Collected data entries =
►

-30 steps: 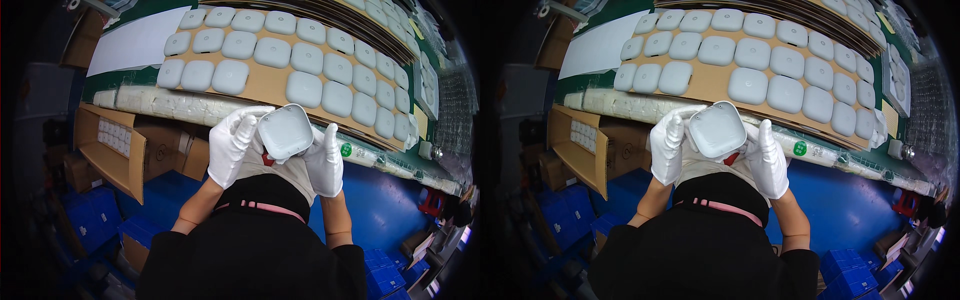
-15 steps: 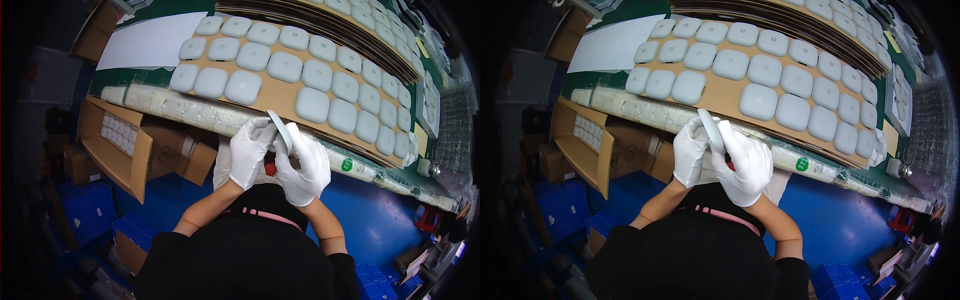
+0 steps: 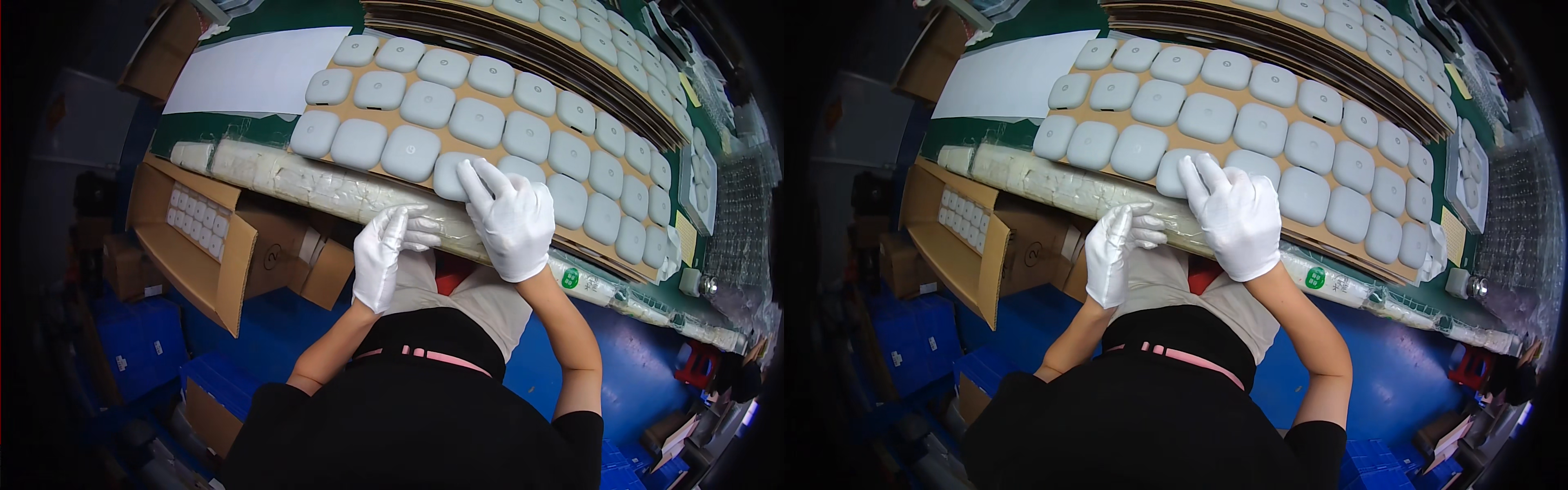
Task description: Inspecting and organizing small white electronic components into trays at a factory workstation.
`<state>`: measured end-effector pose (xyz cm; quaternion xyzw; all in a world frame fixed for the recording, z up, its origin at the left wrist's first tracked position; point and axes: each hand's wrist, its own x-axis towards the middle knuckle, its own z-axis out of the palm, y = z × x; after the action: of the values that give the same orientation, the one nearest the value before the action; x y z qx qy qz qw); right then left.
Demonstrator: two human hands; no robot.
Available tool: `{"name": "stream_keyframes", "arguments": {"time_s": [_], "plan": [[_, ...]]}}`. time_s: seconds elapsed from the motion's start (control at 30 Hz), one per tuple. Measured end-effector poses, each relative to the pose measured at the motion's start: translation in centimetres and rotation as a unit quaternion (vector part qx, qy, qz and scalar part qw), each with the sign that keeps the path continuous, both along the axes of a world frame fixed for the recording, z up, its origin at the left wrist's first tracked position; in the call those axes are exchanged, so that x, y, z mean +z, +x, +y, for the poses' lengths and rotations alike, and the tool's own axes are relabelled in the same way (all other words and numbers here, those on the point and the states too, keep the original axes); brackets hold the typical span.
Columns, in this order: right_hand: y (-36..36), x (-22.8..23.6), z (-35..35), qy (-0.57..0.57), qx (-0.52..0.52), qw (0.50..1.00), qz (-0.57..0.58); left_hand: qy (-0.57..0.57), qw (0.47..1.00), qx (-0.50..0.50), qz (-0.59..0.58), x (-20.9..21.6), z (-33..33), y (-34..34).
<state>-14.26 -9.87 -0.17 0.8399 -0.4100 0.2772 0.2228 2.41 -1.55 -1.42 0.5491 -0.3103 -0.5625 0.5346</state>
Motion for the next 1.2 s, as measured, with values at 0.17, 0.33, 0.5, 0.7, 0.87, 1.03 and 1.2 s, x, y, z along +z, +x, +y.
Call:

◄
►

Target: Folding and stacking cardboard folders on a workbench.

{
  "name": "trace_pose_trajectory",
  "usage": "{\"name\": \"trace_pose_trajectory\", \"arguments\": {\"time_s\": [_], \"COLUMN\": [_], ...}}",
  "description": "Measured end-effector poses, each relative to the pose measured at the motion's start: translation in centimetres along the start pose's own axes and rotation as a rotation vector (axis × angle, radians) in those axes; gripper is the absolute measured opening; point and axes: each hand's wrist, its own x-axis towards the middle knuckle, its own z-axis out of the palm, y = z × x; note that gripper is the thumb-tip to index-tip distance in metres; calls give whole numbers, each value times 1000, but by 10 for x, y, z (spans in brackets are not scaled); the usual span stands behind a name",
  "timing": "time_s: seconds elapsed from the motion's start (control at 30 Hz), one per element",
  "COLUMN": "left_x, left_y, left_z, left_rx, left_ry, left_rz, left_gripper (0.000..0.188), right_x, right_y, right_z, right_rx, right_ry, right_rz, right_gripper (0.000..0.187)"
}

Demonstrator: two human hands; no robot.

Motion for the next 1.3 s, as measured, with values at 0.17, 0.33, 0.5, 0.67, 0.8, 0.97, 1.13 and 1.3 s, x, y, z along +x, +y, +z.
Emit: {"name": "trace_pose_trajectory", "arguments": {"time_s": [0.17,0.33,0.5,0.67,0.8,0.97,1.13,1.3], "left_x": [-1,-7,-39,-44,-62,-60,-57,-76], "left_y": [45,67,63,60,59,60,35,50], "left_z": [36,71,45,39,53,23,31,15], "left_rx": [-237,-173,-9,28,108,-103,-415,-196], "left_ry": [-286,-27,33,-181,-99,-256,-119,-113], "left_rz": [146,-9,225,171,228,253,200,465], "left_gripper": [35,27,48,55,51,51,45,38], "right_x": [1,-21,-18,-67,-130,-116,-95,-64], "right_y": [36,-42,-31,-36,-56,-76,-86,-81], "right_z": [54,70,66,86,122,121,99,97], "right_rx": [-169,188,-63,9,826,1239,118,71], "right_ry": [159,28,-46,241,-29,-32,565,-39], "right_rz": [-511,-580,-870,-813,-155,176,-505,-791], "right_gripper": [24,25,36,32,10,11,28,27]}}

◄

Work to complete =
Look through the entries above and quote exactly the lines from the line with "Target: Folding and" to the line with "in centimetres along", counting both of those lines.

Finished exercise =
Target: Folding and stacking cardboard folders on a workbench.

{
  "name": "trace_pose_trajectory",
  "usage": "{\"name\": \"trace_pose_trajectory\", \"arguments\": {\"time_s\": [_], \"COLUMN\": [_], ...}}",
  "description": "Measured end-effector poses, each relative to the pose measured at the motion's start: translation in centimetres along the start pose's own axes and rotation as a rotation vector (axis × angle, radians) in those axes; gripper is the absolute measured opening; point and axes: each hand's wrist, its own x-axis towards the middle knuckle, its own z-axis out of the palm, y = z × x; note that gripper is the thumb-tip to index-tip distance in metres; calls give whole numbers, each value times 1000, but by 10 for x, y, z (spans in brackets are not scaled); the usual span stands behind a name",

The answer has been written out in full.